Exercise aim. What is needed is a copy of each line in the listing below that contains "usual".

++++ Extracted information ++++

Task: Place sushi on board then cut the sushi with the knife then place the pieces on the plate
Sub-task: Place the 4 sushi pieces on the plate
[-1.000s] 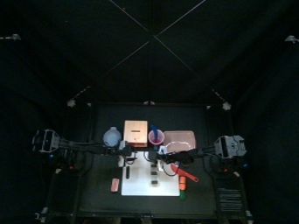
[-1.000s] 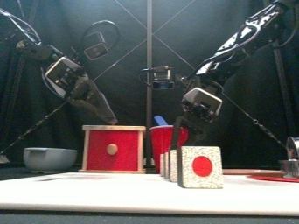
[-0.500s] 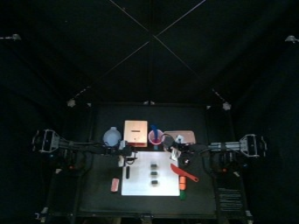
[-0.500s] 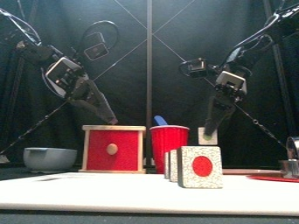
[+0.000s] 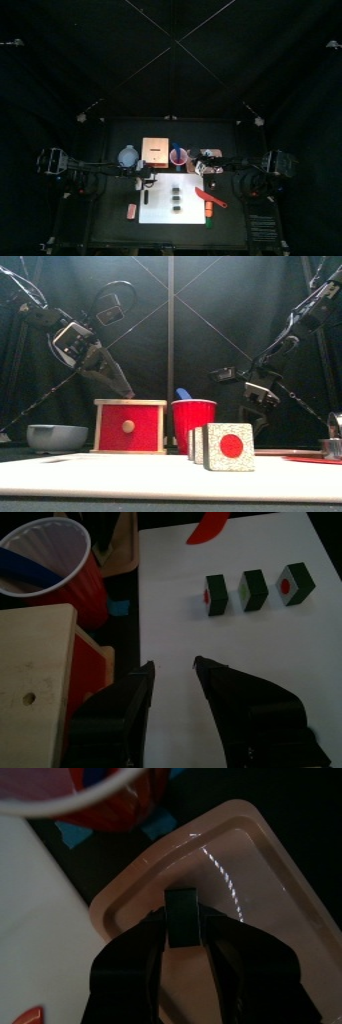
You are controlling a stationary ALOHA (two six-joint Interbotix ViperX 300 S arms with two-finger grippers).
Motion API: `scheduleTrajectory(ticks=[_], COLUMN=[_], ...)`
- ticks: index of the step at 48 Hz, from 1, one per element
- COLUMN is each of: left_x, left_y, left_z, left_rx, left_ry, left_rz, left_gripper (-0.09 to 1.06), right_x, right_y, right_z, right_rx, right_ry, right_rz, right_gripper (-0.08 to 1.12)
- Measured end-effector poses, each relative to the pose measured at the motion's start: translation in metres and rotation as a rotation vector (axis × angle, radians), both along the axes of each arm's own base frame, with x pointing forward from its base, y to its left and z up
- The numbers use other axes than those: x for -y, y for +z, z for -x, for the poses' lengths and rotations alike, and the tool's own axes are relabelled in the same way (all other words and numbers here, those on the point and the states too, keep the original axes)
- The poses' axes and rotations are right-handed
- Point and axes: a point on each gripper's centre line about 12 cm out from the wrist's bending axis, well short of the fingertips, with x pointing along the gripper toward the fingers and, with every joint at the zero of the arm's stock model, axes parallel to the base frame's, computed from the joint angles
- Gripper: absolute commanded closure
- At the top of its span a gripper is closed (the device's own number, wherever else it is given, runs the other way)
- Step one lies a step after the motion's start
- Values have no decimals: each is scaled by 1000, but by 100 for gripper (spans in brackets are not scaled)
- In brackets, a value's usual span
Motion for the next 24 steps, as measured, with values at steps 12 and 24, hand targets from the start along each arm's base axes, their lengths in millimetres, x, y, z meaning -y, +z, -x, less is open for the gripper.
scheduleTrajectory(ticks=[12, 24], left_x=[0, 0], left_y=[0, 0], left_z=[0, 0], left_rx=[2, 0], left_ry=[1, 0], left_rz=[1, 0], left_gripper=[19, 19], right_x=[-12, -72], right_y=[28, 60], right_z=[-8, -45], right_rx=[-11, 65], right_ry=[62, 269], right_rz=[62, 101], right_gripper=[27, 27])
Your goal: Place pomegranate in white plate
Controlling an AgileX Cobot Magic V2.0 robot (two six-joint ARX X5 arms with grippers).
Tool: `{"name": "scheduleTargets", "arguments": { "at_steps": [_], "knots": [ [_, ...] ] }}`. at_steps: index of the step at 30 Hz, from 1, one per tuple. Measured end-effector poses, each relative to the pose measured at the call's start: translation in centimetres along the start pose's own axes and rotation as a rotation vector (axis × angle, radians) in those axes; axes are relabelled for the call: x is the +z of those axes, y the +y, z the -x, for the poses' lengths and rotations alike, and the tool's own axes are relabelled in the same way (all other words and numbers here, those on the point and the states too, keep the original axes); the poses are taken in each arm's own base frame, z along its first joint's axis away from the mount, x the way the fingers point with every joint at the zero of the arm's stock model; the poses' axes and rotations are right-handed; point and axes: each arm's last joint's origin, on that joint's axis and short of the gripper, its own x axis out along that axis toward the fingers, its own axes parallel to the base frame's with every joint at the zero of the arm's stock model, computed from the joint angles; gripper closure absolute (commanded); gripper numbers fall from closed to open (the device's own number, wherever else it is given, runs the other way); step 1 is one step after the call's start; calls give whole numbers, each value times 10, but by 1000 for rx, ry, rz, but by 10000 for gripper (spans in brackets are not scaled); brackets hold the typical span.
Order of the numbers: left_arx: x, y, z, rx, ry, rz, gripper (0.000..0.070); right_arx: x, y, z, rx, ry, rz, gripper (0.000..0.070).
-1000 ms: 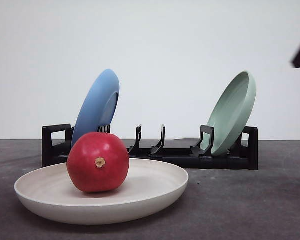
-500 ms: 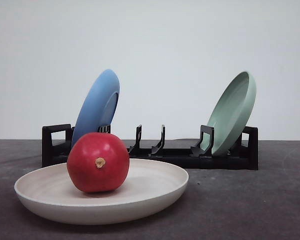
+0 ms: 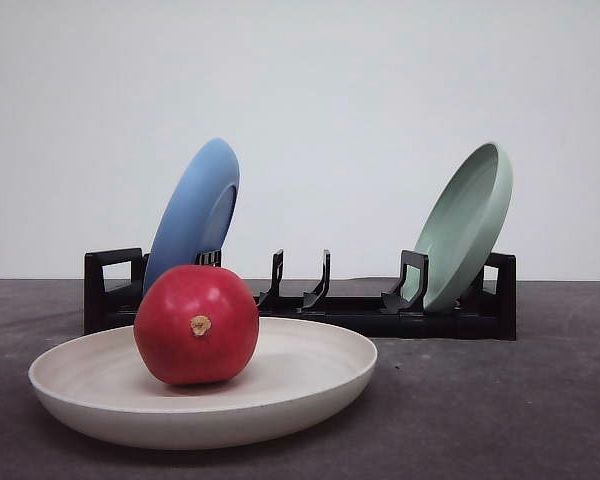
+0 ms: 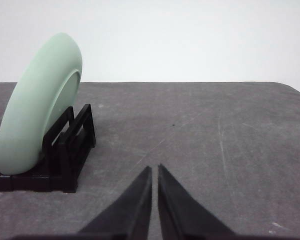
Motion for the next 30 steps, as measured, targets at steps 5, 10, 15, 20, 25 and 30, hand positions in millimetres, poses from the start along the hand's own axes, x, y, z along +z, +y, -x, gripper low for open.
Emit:
{"name": "scheduleTargets", "arguments": {
  "at_steps": [5,10,15,20,25,30],
  "knots": [
    [0,0,0,0,0,0,700,0,0,0,0,0,0,684],
    [0,0,0,0,0,0,700,0,0,0,0,0,0,684],
    [0,0,0,0,0,0,700,0,0,0,0,0,0,684],
    [0,0,0,0,0,0,700,0,0,0,0,0,0,684],
    [0,0,0,0,0,0,700,0,0,0,0,0,0,684],
    [0,0,0,0,0,0,700,0,0,0,0,0,0,684]
  ]
}}
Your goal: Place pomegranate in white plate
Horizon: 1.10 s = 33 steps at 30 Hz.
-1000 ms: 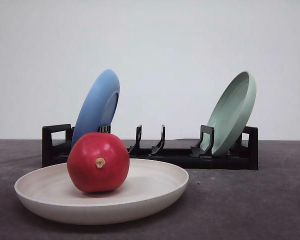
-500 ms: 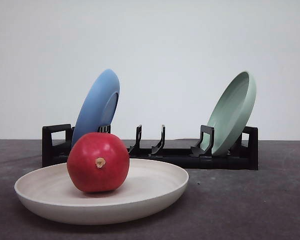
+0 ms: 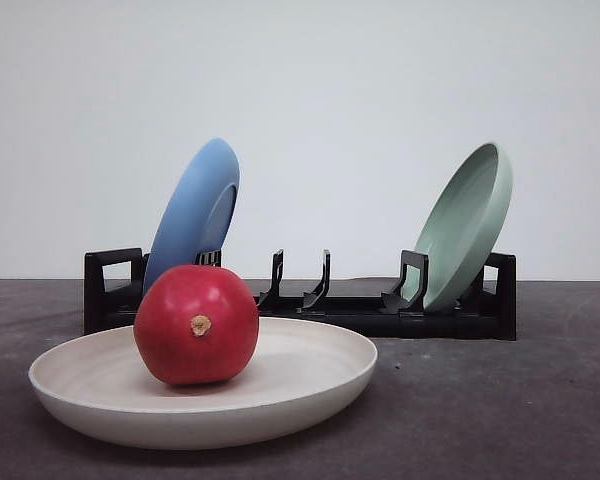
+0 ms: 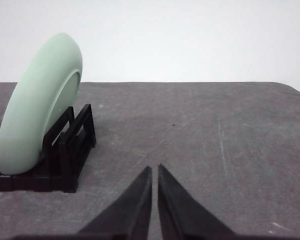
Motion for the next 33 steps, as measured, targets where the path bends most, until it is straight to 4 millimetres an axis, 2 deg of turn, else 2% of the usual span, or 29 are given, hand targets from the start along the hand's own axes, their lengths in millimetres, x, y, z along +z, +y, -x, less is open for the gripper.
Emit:
{"name": "scheduleTargets", "arguments": {
  "at_steps": [33],
  "knots": [
    [0,0,0,0,0,0,700,0,0,0,0,0,0,684]
  ]
}}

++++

Answer below.
- In brackets, a value's usual span
Motion for the next 33 steps, as measured, targets where the path bends most, until it is straight to 4 millimetres an axis, 2 deg of turn, else 2% of the usual span, or 29 are given, hand targets from the start along the hand's own axes, their lengths in millimetres, x, y, z along +z, +y, -x, less is open for the gripper.

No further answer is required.